One solution to this problem is shown in U.S. Pat. No. 3,625,434 E. R. Kitover where a lounge chair is affixed with a plurality of nozzles which are attached to a garden hose. This approach has several disadvantages. If such chair is used at a hotel or spa, it can be readily envisioned that a number of garden hoses will create a safety hazard. Furthermore, in many tanning operations, for example at the beach a garden hose is not convenient. Still further, a garden hose contains tap water which does not have any oils or emollients and may, in fact, comprise "hard" water. Yet further, a garden hose is connected to a source of relatively high pressure water and any tubing and nozzles must be designed with sufficient strength to withstand this relatively high water pressure.
It is an object of the present invention to provide a spraying system for the periodic application of sun tanning solutions, which system is self-contained and portable but need not be connected to a garden hose. The system may be attached to a conventional lounge chair or beach chair
The present invention is for a spraying system for the periodic, controlled, application of sun tanning solutions for the cooling and comfort of the user. The system includes a bladder or reservoir for storing the solution, water, or the like. In the embodiment using a lounge chair of the type having a longitudinal rail along each side, the tanning-solution-containing bladder is mounted thereto. A solution tube extends into the bladder for conveying fluid from within the bladder and is connected to the inlet of a pump. The pump has an outlet to which a solution tube is connected and this, in turn, is connected to a manifold, A plurality of nozzles are affixed to the manifold through tubes. In one embodiment, the nozzles are affixed to at least one longitudinal rail of a lounge chair. Preferably, the pump is a hand-operated pump which limits the potential pressure which may be generated. A preferred type of hand-operated pump is a rubber bulb pump. The bulb can be any design including a two-valve bulb. A preferable nozzle has a strap or other positioning device molded directly thereto so that it may be firmly affixed and aimed in the proper direction, for example upon the rail of the lounge chair.
FIG. 1 is a perspective view of the spray system of the present invention. mounted to a conventional lounge chair.
FIG. 2 is an enlarged cross-sectional view of the bladder as attached to the lounge chair of FIG. 1.
FIG. 3 is an enlarged cross-sectional view of a nozzle assembly as attached to the lounge chair of FIG. 1.
FIG. 4 is a plan view of the nozzle and strap assembly of the instant invention.

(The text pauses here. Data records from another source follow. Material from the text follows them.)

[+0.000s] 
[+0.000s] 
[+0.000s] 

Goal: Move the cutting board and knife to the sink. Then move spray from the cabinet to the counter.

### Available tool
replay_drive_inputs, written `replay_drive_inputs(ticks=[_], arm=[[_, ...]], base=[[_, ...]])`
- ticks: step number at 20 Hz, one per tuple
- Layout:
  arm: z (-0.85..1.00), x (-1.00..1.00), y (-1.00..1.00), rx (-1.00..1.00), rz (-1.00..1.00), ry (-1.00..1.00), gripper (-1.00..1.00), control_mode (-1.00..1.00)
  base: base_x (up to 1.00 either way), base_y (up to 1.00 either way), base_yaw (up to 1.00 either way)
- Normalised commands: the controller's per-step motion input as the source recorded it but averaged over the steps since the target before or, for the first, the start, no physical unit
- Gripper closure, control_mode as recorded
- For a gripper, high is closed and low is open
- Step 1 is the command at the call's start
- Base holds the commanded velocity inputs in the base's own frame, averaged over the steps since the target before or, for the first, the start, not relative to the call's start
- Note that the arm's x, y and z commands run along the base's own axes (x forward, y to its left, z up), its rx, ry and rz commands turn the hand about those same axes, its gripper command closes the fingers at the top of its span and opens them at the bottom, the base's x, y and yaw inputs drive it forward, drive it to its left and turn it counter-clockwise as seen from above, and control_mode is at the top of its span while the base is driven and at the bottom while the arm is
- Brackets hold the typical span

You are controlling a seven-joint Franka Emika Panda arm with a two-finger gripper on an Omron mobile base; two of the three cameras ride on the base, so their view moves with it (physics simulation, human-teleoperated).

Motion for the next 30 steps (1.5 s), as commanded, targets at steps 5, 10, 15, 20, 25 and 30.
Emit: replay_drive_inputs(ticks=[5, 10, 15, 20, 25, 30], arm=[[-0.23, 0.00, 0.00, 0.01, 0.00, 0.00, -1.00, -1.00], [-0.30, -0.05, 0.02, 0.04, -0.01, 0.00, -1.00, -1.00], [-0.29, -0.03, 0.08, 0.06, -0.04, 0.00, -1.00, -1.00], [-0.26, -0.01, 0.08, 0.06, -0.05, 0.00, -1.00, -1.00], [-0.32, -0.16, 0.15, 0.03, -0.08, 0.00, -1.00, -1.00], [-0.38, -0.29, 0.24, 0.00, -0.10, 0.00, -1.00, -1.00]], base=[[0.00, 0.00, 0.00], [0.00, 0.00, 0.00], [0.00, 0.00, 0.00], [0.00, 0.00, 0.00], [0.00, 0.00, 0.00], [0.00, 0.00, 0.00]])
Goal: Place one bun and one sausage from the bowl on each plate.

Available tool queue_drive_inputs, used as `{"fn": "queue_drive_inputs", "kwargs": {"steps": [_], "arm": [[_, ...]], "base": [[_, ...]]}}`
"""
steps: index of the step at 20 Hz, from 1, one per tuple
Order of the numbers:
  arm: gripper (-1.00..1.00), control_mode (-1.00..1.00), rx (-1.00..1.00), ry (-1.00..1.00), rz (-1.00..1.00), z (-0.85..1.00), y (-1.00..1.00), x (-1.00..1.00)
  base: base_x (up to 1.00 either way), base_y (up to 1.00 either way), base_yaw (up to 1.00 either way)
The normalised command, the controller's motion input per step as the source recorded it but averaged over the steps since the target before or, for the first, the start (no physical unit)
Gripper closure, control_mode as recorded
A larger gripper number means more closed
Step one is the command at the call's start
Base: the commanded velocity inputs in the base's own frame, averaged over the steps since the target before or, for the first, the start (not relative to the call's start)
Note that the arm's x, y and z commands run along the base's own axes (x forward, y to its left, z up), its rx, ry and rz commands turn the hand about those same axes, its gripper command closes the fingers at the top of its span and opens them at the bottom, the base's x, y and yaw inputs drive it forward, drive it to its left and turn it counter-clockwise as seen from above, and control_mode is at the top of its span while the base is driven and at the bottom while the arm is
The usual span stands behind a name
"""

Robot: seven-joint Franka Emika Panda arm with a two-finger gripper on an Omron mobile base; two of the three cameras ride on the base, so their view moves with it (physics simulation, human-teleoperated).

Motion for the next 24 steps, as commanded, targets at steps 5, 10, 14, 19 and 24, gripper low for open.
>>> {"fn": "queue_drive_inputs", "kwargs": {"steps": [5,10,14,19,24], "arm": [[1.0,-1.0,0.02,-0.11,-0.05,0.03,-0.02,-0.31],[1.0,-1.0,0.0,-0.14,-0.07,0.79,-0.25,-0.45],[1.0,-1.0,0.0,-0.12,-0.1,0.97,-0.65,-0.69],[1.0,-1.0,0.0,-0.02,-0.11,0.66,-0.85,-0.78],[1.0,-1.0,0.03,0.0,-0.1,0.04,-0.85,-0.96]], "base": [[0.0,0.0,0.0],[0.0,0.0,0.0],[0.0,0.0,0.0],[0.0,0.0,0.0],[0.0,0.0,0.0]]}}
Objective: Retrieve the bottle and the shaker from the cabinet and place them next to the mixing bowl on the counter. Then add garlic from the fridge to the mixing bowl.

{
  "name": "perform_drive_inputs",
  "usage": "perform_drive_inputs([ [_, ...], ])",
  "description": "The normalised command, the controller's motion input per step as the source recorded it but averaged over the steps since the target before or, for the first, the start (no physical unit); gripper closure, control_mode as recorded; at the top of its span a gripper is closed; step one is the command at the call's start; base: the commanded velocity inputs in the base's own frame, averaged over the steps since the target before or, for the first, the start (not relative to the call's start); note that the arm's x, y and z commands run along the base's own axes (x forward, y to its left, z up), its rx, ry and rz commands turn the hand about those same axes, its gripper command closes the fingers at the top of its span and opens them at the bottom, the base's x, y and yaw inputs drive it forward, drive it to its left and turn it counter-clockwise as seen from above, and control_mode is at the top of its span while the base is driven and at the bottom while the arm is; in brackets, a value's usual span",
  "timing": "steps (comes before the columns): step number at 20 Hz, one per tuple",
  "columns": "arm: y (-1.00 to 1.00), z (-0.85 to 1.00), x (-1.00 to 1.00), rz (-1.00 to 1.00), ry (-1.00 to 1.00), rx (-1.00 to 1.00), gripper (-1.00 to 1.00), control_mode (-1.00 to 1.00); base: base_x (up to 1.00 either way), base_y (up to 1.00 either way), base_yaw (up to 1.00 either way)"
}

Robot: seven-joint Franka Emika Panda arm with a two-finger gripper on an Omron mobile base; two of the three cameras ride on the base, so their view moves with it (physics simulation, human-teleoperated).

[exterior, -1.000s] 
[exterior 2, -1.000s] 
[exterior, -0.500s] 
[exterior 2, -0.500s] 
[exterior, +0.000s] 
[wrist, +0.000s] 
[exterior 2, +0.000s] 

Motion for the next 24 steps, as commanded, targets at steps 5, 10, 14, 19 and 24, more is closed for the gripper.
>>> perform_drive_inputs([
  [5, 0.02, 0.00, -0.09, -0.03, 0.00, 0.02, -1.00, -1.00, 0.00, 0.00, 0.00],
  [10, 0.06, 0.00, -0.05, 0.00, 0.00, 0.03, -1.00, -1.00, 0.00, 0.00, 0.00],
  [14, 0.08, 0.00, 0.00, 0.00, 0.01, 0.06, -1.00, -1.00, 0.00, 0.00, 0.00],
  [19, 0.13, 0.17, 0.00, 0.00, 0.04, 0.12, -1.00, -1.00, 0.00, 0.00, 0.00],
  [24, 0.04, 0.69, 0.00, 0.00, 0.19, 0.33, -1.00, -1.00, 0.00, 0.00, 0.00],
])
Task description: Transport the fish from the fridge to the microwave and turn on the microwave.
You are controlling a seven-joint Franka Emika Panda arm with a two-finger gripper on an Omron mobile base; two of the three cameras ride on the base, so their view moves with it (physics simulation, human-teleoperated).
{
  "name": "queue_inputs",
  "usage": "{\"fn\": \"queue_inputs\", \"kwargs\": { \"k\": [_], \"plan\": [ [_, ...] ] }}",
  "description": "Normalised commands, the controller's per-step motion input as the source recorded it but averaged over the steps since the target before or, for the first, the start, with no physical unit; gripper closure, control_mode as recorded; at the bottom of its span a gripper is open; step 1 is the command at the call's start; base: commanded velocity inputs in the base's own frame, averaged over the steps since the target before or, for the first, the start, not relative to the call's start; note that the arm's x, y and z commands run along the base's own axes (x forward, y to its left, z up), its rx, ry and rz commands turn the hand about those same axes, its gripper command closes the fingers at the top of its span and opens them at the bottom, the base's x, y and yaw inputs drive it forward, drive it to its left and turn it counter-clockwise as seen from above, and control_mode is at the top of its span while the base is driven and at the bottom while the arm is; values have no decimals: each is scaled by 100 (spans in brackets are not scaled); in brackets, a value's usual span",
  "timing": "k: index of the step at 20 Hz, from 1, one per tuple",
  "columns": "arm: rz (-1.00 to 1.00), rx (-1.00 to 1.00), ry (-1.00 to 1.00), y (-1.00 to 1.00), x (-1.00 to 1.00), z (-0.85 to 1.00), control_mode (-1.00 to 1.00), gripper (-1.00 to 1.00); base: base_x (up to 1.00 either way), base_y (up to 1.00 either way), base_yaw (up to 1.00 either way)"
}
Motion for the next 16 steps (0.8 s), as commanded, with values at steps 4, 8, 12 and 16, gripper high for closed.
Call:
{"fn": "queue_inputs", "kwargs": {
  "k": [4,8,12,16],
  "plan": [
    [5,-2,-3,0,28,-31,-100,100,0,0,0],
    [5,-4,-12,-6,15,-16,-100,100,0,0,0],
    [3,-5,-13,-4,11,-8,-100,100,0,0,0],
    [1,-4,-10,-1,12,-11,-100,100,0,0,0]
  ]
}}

FIG. 5 is a cross-sectional view of the nozzle and strap taken along line 5--5 of FIG. 4.
FIG. 6 is an enlarged cross-sectional view of a portion of the nozzle and strap taken along line 6--6 of FIG. 4.
FIG. 7 is an enlarged cross-sectional view of the nozzle taken along line 7--7 of FIG. 4.
A spraying system for the periodic application of tanning solutions and attached to a lounge chair is shown in FIG. 1 and indicated generally by reference character 10. The lounge chair has a right side rail 11, a left side rail 12 and the back 13 has a right side rail 14 and a left side rail 15. A plurality of straps support the user in a conventional manner. Optional arms 17 and 18 and wheel s19 are also conventional. In this embodiment, there is attached to the lounge chair a bladder 20 which may be filled with a solution of a sun tanning oil, emollients or other skin creams which are, preferably, of the water soluble type to retain low viscosity and also to provide a homogeneous solution. The solution is shown in FIG. 2 and indicated by reference character 21. The term, "tanning solution," as used, herein, is intended in its very broadest sense to include not only the above-referenced solutions but, also, simply water, alone, which can function, of course, as a cooling and tanning aid. Bladder 20 has a threaded opening member 22 sealed over an opening in bladder 20. A sealing ring 44 holds member 22 over the opening in the bladder. A cap 23 is screwed into the threaded opening in member 22 and has a hole 24 therethrough which supports a tube 25 which has an entrance 26 at the bottom of the bladder and below the level of solution 21. In this embodiment, bladder 20 is strapped to rails 11 and 12 by straps 27 and 28 which may be tied or affixed by hook and eye tape of the type commonly sold under the trademark, "VelcroŽ." Bladder 20 should, of course, be fabricated from a flexible material having excellent resistance to ultra violet radiation.
Tube 25 leads to a pump 30 which has an inlet 31 and an outlet 32. Pump 30 conveys the tanning solution through tube 25 into an outlet tube 33 which is connected to a manifold 34 which conveys solution either directly or through a separate tube to a plurality of nozzles 35.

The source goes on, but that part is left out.